A writer is confronted with a magician who makes an offer of magical powers in exchange for something horrendous — to abandon Literature forever. But having already accomplished much as a writer and a reader, he finds a certain appeal to exploring a new life.

“Perhaps something new was beginning for me, after a lifetime spent among books: a superior kind of reading, the reading of the real world.”

“Still, giving up writing and reading… would leave me without any consolation. It would be like giving up on life itself. On the other hand, I couldn’t help imagining all I could do with the powers he was offering me. Giving up Literature was a terrible wrench; moments before it had seemed unthinkable, and I still couldn’t envisage it. And yet, what was Literature, what had it been for me if not the protean power of transformation…”

He is caught in a quandary that is not too different from the balancing act we readers perform on a daily basis. And isn’t Literature in itself a magical power?

But I’ll stop before I reveal too much of this delightfully quirky little book. Here is a bite-sized literary confection with a hint of caprice, sprinkled with a dash of art, and best relished within the span of a cup of coffee. Expect a philosophical aftertaste!


“Readers seek out fellow readers as much as they seek out books, though fellow readers are, alas, more difficult to find. So we hold onto them for life.”

Isn’t this lovely passage from the book the very reason why I am here writing this and why you are here reading this?

Containers for the Human Music

It is little known outside Ex Libris Philippines that this book club was founded by music and architecture majors during their university years at UP Diliman. 

On a trip to the capital last month, the music section of Ex Libris was able to convene whilst the architecture section was excellently acknowledged through the venue — The Library Cafe at the Ramon Magsaysay Center, an architectural icon in the Philippines named after our seventh president. 

I took this photo on our way in and it made me reflect on how architecture, literature, and music are the same spirit taking distinct forms and harnessing different planes of space in our lives. 

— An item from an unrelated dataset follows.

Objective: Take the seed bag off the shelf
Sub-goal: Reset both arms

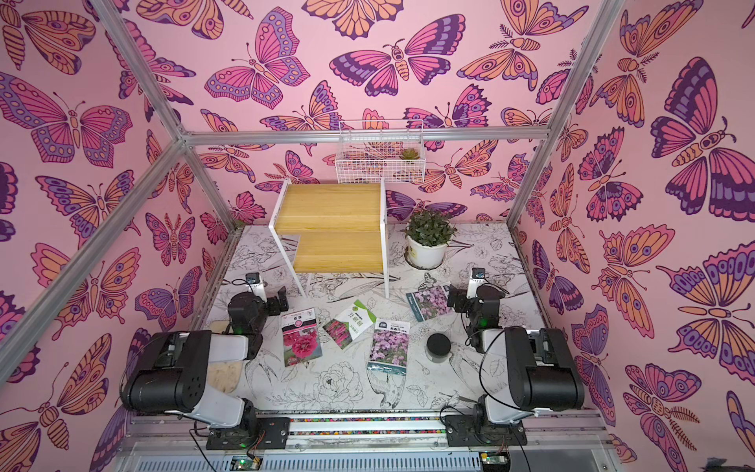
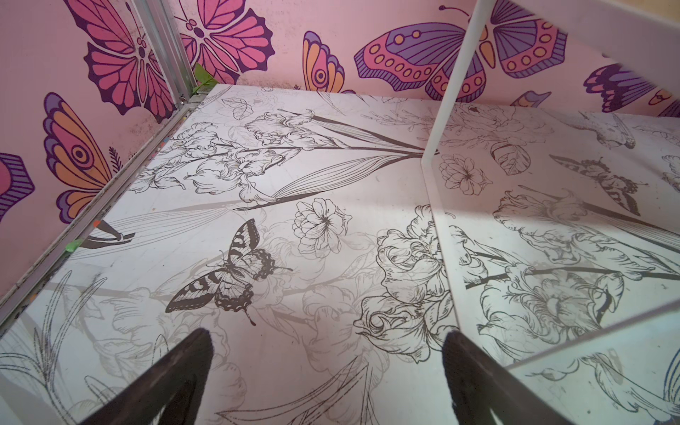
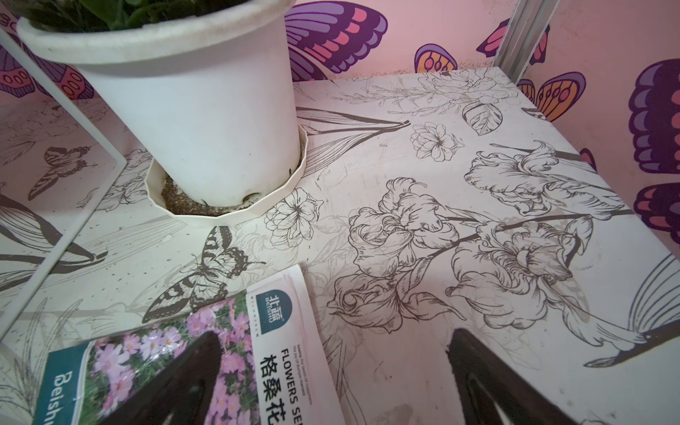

Although, through the years, I have come across books in which literature and architecture occupy the same space, and it is nothing short of fascinating when they do: Victor Hugo’s Hunchback of Notre Dame, Italo Calvino’s Invisible Cities, Marguerite Yourcenar’s Memoirs of Hadrian, Boris Pekić’s Houses, Ivo Andrić’s Bridge on the Drina, Alain de Botton’s Architecture of Happiness, Gaston Bachelard’s Poetics of Space, Mathias Énard’s Tell Them of Battles, Kings & Elephants, Elif Shafak’s Architect’s Apprentice, and my current read, Ben Hopkins’ Cathedral. And as we can see, when these two meet, sumptuous covers are a given.

In an interview on his book, Apeirogon, Colum McCann likened novelists to architects who create a structure aspiring that it will house the best of human endeavor and hope for it to endure, and for people to enter and be changed by it… so that it becomes “a container for the human music”. 

The idea and the verity of books as containers for the human music… Isn’t that beautiful?